The parties began to experience marital difficulties, and after the father’s return to Massachusetts, they discussed divorce. The judge found that the marriage suffered an irretrievable breakdown in the Commonwealth in 2004. He further found that the parties “agreed to return to Lebanon for the purposes of obtaining a religious divorce,” and that “the [mother] would receive custody of the children.”3 The parties sold the marital residence and equally divided the sale proceeds. On May 30, 2004, the parties traveled with their young sons to Beirut, Lebanon, where the mother and the children stayed at the home of her parents and the father stayed at the home of his parents.

Once in Lebanon, the father did not agree to a divorce or to giving the mother custody of the children.

B. Proceedings. On June 23, 2004, the father initiated an action for reconciliation and custody in the Jaafarite Court in Lebanon.4 That court has jurisdiction over family matters aris[328]*328ing between persons of the Shia sect of the Islamic religion.5 At about the same time, he sought the imposition of a travel ban against the mother. On July 5,2004, the father brought a guardianship action seeking custody of the two children. By a temporary order dated July 29, 2004, the father was given custody of the children and a travel ban issued that prohibited the mother and the children from traveling outside Lebanon. Additional proceedings not relevant here also were instituted.

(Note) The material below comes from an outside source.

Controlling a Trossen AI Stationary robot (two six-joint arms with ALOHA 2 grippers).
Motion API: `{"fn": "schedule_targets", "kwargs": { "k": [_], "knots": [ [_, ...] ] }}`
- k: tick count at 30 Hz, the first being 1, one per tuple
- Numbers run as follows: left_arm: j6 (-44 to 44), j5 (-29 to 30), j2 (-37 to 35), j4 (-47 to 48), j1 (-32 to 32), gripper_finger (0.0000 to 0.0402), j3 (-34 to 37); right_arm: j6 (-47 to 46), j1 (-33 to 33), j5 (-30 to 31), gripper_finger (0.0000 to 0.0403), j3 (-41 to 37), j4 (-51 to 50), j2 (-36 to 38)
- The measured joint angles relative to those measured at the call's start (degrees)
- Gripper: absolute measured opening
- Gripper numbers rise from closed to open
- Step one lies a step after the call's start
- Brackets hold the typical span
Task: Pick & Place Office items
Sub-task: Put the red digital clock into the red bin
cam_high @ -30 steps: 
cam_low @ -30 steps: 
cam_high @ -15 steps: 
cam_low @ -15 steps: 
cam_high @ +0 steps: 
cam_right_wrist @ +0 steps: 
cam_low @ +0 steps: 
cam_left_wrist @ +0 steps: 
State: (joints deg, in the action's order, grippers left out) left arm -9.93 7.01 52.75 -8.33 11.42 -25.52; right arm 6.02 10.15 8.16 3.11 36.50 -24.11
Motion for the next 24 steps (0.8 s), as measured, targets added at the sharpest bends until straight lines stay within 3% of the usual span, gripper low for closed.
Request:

The mother was advised by her attorneys that, absent the father’s agreement, she would have no chance of obtaining custody of the two sons in the Jaafarite Court in Lebanon after they reached the age of two years. The probate judge found that she entered into an agreement that the father have custody of the minor children and that she have visitation two days per week “only because she knew that under the substantive law of [the Jaafarite Court], she could not obtain custody and was merely attempting to secure visitation.”

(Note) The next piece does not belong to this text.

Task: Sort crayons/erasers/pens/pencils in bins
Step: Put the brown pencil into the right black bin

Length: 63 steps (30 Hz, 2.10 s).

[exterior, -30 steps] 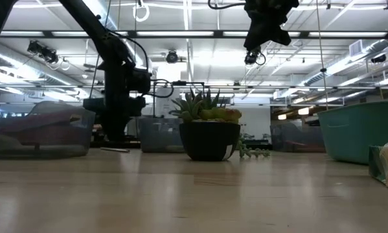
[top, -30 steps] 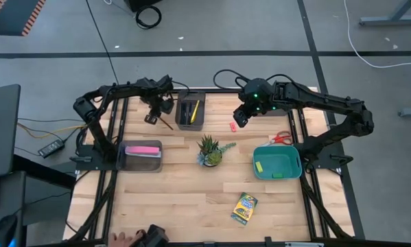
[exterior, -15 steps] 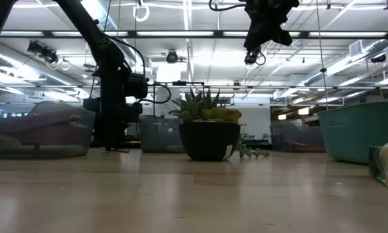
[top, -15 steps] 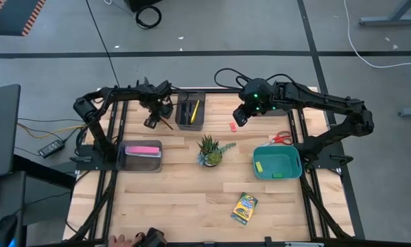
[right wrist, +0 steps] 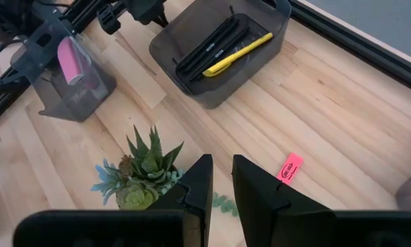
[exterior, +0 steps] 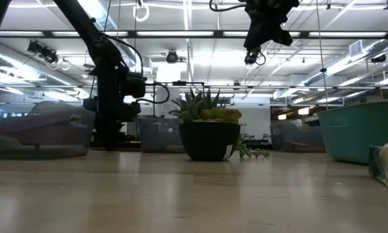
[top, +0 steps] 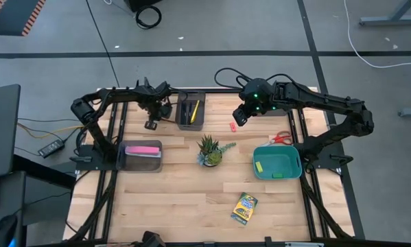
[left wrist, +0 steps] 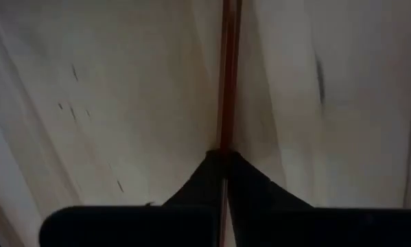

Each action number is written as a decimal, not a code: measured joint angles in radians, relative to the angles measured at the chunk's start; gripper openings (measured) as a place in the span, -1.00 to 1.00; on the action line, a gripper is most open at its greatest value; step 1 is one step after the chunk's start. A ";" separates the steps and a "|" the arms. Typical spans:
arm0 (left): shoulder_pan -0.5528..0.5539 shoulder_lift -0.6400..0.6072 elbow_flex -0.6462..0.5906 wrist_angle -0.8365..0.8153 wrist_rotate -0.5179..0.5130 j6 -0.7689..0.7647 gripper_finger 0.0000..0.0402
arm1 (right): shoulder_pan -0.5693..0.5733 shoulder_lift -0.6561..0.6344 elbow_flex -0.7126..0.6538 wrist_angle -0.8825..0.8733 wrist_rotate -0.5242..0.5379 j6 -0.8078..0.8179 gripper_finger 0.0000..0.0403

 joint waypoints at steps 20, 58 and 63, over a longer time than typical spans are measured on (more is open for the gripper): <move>0.065 -0.122 0.048 -0.213 0.000 -0.025 -0.99 | 0.000 0.000 0.000 0.000 0.000 -0.100 -0.68; 0.068 -0.053 -0.005 -0.224 -0.067 -0.129 -0.50 | 0.000 0.000 0.000 0.157 0.018 -0.034 -0.68; 0.069 -0.053 0.007 -0.230 -0.075 -0.142 -0.31 | 0.000 0.000 0.000 0.157 0.018 -0.029 -0.68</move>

On November 14, 2005, the Jaafarite Court entered a permanent decree in the guardianship action, which confirmed the parties’ agreement that the father would have guardianship (legal and physical custody) of the children, then seven and three years old. No divorce proceeding was initiated in the Jaafarite Court.6

The travel ban imposed on the mother was lifted sometime in late 2005; she eventually left Lebanon without the children, returning to Massachusetts in March of 2006. On April 5, 2007, she filed the underlying complaint for divorce in which she also [329]*329sought custody of the children.7 An attorney appeared on behalf of the father and filed an answer to the complaint.

Following a two-day trial, a judgment of divorce nisi issued on October 1, 2008, which became absolute on December 31, 2008. The judgment granted a divorce for the cause of irretrievable breakdown of the marriage; awarded legal and physical custody of the children to the mother, with reasonable visitation to the father; divided their property; and ordered the father to pay $184 dollars in weekly child support.8

On appeal, the father does not specifically challenge the probate judge’s findings that it was in the best interests of the minor children that the mother be awarded legal and physical custody of them. Rather, he claims that the Jaafarite Court decree awarding him custody is entitled to deference. As to the child support order, the father asserts that the probate judge erred in calculating the award.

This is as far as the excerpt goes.